**Task description:** Every line containing the string "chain" is to be copied from the records.

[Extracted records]
*** Begin section ***
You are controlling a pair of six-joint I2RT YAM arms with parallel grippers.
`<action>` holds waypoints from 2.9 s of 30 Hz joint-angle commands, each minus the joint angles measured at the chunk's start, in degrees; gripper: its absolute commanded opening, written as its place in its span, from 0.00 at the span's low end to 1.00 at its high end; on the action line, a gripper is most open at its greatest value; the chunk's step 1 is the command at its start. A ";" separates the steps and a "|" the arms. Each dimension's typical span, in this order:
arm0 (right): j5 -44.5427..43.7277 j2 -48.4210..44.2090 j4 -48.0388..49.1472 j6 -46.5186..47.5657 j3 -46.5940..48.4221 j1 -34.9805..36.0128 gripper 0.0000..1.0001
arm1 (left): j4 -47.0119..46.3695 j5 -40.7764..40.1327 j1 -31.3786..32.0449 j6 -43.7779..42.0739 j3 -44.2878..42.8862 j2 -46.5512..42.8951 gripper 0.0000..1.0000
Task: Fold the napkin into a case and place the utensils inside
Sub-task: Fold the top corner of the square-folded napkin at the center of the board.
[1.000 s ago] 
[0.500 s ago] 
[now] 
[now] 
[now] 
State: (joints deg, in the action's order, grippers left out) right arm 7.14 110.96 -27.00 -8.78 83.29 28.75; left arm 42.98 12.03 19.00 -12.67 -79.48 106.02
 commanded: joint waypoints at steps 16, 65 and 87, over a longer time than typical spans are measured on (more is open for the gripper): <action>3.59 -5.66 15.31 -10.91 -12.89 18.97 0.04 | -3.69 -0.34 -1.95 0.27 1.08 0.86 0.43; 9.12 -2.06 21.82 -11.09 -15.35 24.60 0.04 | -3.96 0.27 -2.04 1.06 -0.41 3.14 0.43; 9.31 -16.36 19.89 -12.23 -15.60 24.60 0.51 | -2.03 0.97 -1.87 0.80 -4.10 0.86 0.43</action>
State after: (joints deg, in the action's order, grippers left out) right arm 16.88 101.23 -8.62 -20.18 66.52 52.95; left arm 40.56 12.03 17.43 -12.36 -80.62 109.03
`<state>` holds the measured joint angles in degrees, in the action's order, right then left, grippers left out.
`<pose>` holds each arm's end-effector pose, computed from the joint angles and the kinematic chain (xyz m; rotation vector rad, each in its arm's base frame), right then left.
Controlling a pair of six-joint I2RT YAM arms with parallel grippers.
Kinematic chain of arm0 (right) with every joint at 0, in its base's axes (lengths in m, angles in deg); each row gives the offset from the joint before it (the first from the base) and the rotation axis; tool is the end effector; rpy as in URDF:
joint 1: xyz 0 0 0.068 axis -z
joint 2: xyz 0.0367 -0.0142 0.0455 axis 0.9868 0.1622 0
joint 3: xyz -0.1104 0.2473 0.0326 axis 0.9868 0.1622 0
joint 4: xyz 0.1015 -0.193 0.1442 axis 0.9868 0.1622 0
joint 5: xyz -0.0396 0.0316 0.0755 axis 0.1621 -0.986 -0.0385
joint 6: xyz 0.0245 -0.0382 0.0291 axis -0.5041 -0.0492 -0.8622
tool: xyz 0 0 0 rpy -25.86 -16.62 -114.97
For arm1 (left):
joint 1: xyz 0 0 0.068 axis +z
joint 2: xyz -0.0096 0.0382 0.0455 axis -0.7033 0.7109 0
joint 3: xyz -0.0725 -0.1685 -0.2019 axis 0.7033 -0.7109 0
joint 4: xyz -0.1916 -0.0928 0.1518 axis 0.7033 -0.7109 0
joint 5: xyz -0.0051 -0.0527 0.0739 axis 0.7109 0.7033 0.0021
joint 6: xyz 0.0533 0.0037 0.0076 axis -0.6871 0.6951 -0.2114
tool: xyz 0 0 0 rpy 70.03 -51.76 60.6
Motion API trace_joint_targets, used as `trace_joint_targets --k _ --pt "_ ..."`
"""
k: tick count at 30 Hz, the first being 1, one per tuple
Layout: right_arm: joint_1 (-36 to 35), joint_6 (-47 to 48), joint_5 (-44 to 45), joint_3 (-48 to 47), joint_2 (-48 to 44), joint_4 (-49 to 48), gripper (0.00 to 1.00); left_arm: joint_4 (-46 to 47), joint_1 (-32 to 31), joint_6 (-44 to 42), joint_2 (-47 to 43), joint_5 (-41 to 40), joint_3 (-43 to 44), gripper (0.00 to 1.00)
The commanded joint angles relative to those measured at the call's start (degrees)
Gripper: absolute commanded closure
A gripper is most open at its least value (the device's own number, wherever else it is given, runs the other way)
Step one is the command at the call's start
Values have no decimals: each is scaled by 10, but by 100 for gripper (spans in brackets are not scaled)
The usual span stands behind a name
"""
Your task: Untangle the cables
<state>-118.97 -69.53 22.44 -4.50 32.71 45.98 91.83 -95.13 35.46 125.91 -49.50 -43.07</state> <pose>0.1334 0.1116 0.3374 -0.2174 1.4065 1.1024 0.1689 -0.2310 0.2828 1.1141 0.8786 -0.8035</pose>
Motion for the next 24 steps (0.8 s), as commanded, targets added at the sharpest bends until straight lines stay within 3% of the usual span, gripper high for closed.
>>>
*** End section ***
**Answer to the exercise:**
`<pose>` holds each arm's end-effector pose, computed from the joint angles and the kinematic chain (xyz m; rotation vector rad, each in its arm's base frame), right then left.
Kinematic chain of arm0 (right) with every joint at 0, in its base's axes (lengths in m, angles in deg); each row gives the offset from the joint before it (the first from the base) and the rotation axis; tool is the end effector; rpy as in URDF:

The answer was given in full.